There are some medical and dental studies have been reported in related to titanium allergy, and our case study also documented as a suspicious case of metal implant allergy. Among them, most of the studies have shown the allergic reactions appeared as contact dermatitis around titanium products13,14). In this case, the same acrylic denture material that has been used for the new set of dentures is similar to his previous dentures. In addition, stainless-steel ball-abutments and metal housings with rubber O-rings have been used as retentive components for the overdentures. However, in our patient developed blackish pigmentations (dermatitis symptoms) on the general skin surface.
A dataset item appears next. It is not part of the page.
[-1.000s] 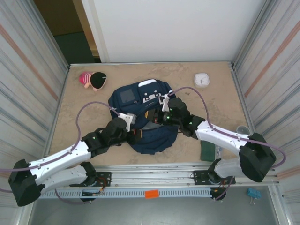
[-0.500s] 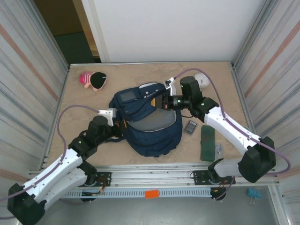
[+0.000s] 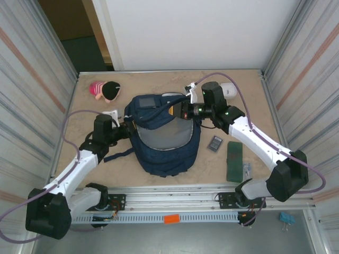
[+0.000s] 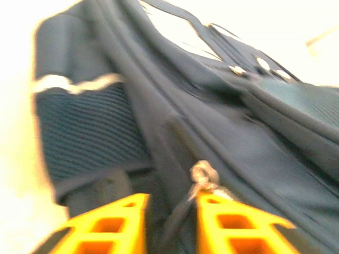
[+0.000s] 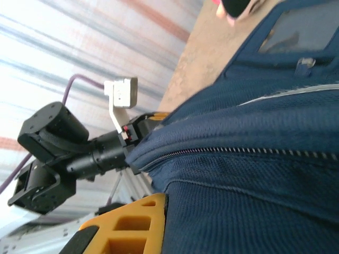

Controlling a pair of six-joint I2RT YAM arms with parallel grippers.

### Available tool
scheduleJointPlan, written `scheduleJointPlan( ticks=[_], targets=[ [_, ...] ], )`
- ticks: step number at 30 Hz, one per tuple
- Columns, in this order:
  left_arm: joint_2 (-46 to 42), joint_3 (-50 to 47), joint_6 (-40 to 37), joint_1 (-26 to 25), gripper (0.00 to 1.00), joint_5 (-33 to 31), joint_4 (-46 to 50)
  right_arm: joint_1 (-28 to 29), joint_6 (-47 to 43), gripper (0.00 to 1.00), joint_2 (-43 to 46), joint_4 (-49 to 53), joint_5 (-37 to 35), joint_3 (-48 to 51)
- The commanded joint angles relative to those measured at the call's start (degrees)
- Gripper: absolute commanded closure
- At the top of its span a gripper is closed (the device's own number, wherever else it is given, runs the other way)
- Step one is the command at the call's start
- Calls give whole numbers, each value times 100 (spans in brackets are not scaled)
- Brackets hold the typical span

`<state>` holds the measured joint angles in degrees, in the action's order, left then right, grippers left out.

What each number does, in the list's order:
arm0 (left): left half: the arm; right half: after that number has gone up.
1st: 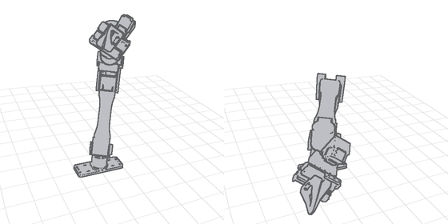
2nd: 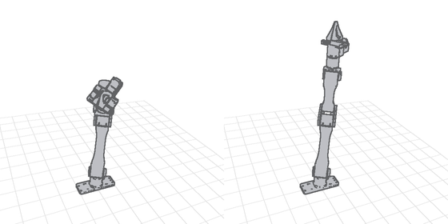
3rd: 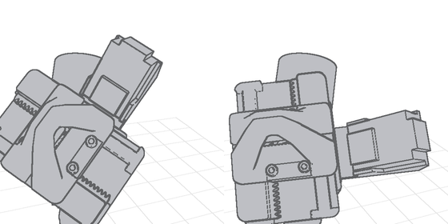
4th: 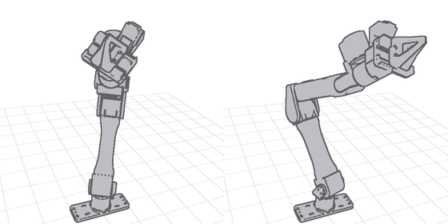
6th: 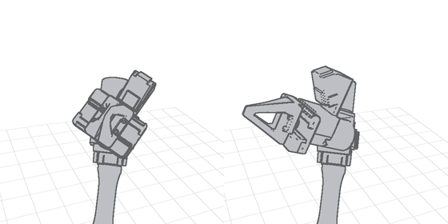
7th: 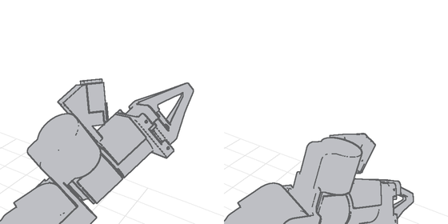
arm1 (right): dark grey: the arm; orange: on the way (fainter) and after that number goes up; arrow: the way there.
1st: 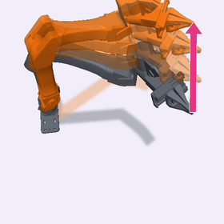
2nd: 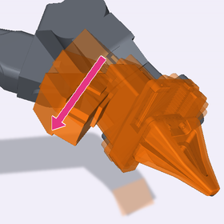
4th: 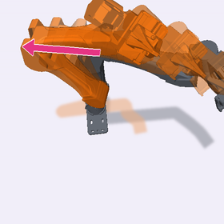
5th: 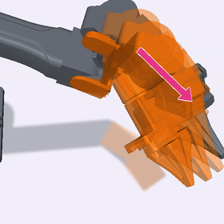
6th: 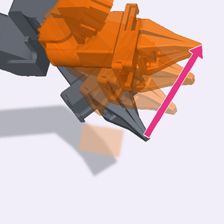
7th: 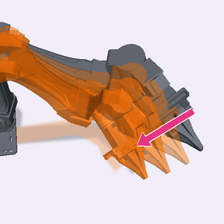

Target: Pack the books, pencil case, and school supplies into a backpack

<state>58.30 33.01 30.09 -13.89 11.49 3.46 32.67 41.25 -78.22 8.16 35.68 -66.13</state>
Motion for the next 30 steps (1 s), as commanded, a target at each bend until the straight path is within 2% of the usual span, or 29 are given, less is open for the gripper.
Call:
scheduleJointPlan(
  ticks=[1, 3, 6, 9, 13, 19, 21, 25, 28, 30],
  targets=[
    [-123, 243, 132, 176, 53, -308, 527, 134, 351, 100, 393, -1234, -836, 313],
    [-372, 226, 397, 176, 42, -67, 694, 225, 465, 100, 265, -1591, -1175, 503],
    [-891, -20, 851, 176, 35, 107, 813, 379, 555, 100, -34, -2003, -1467, 617],
    [-1462, -375, 1133, 171, 32, 156, 845, 587, 580, 100, -347, -2218, -1825, 620],
    [-2093, -591, 1149, 170, 32, -77, 1152, 819, 718, 100, -772, -2635, -2042, 619],
    [-2467, -651, 1119, 173, 32, -217, 1409, 1038, 903, 100, -1362, -2903, -1870, 509],
    [-2486, -643, 1096, 169, 32, -226, 1415, 1120, 959, 95, -1411, -2812, -1853, 541],
    [-2416, -576, 1096, 171, 32, -131, 1377, 1300, 1095, 73, -1296, -2381, -1919, 726],
    [-2338, -501, 1122, 167, 32, 179, 1188, 1411, 1262, 55, -1102, -1907, -1891, 864],
    [-2269, -457, 1185, 175, 32, 309, 1109, 1485, 1306, 50, -993, -1465, -1833, 864]
  ],
)
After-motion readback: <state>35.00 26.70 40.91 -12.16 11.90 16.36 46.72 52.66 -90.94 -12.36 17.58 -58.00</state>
The management of dental implant hypersensitivities is still symptomatic. Getting dermatological and specialist medical opinions as well as undergoing necessary investigations according to the allergic symptoms are mandatory. Such as blood investigations and hypersensitivity tests like patch test. The retrieval of the well-functioning implants is controversial unless the hypersensitivity reactions seem to be lethal or life-threatening. Because, Osseointegrated dental implants when working well, the removal of such implants is not considered easy or risk-free procedure. If the decision was taken as osseointegrated implants to be removed, it is recommended to use an implant-retrieval tool to minimize the risks and to perform the less invasive effects in jawbones. Therefore, in this case, the patient is still under reviewing without retrieval of his implants.


Even though titanium considered as a biocompatible metal for using human surgical procedures, there are some instances which can be allergic for titanium and other associated elements. Therefore, it would be better to perform the hypersensitivity reaction test prior to introduce the metal devices for the patients.


The author is declared that there is no conflict of interests on any materials or products which were described in the manuscript.


All the available information relevant to the case report has been included into the manuscript already.